— WORK TO BE COMPLETED —
Return the line containing "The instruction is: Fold" and all lines after it exactly; stop at the end of the material.

— SOURCE DATA —
···

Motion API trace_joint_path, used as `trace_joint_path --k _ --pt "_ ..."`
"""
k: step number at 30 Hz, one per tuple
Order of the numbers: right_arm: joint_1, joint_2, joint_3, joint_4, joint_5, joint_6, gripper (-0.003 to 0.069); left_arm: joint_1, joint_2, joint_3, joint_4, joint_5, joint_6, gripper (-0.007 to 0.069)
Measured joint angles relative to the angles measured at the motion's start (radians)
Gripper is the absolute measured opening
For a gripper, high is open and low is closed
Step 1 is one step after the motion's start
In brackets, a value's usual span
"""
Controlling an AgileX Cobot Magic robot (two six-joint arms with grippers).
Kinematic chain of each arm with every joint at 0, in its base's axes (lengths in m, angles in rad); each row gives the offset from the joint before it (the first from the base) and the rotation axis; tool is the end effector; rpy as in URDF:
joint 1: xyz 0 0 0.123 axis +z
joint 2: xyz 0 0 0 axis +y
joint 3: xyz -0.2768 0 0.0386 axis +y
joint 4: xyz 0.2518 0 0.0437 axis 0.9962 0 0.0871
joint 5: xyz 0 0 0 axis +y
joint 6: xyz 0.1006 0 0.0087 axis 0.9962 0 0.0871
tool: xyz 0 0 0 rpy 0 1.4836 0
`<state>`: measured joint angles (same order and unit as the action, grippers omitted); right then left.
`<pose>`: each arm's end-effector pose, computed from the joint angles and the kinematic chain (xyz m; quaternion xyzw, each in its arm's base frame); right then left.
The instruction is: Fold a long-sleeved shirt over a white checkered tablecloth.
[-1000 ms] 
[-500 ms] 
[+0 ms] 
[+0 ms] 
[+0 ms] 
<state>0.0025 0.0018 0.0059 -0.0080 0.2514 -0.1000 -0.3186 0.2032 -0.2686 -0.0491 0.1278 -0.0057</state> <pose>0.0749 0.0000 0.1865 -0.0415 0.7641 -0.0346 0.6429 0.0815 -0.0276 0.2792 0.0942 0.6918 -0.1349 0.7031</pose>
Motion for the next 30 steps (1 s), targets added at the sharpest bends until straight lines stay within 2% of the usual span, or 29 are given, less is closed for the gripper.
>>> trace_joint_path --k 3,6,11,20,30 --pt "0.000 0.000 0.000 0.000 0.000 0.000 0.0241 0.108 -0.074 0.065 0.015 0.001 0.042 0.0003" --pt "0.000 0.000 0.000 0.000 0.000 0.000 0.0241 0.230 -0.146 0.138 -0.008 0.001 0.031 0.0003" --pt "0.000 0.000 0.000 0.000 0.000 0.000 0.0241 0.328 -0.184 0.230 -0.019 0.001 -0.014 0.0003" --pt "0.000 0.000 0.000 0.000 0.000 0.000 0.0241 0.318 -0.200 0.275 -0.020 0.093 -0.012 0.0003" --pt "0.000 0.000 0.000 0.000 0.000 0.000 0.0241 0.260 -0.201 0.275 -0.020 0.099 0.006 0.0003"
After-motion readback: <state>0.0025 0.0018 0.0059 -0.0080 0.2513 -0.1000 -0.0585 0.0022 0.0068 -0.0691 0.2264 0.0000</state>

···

— REPLY —
The instruction is: Fold a long-sleeved shirt over a white checkered tablecloth.
[-1000 ms] 
[-500 ms] 
[+0 ms] 
[+0 ms] 
[+0 ms] 
<state>0.0025 0.0018 0.0059 -0.0080 0.2514 -0.1000 -0.3186 0.2032 -0.2686 -0.0491 0.1278 -0.0057</state> <pose>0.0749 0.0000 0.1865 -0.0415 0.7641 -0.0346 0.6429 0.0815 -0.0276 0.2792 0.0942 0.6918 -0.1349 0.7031</pose>
Motion for the next 30 steps (1 s), targets added at the sharpest bends until straight lines stay within 2% of the usual span, or 29 are given, less is closed for the gripper.
>>> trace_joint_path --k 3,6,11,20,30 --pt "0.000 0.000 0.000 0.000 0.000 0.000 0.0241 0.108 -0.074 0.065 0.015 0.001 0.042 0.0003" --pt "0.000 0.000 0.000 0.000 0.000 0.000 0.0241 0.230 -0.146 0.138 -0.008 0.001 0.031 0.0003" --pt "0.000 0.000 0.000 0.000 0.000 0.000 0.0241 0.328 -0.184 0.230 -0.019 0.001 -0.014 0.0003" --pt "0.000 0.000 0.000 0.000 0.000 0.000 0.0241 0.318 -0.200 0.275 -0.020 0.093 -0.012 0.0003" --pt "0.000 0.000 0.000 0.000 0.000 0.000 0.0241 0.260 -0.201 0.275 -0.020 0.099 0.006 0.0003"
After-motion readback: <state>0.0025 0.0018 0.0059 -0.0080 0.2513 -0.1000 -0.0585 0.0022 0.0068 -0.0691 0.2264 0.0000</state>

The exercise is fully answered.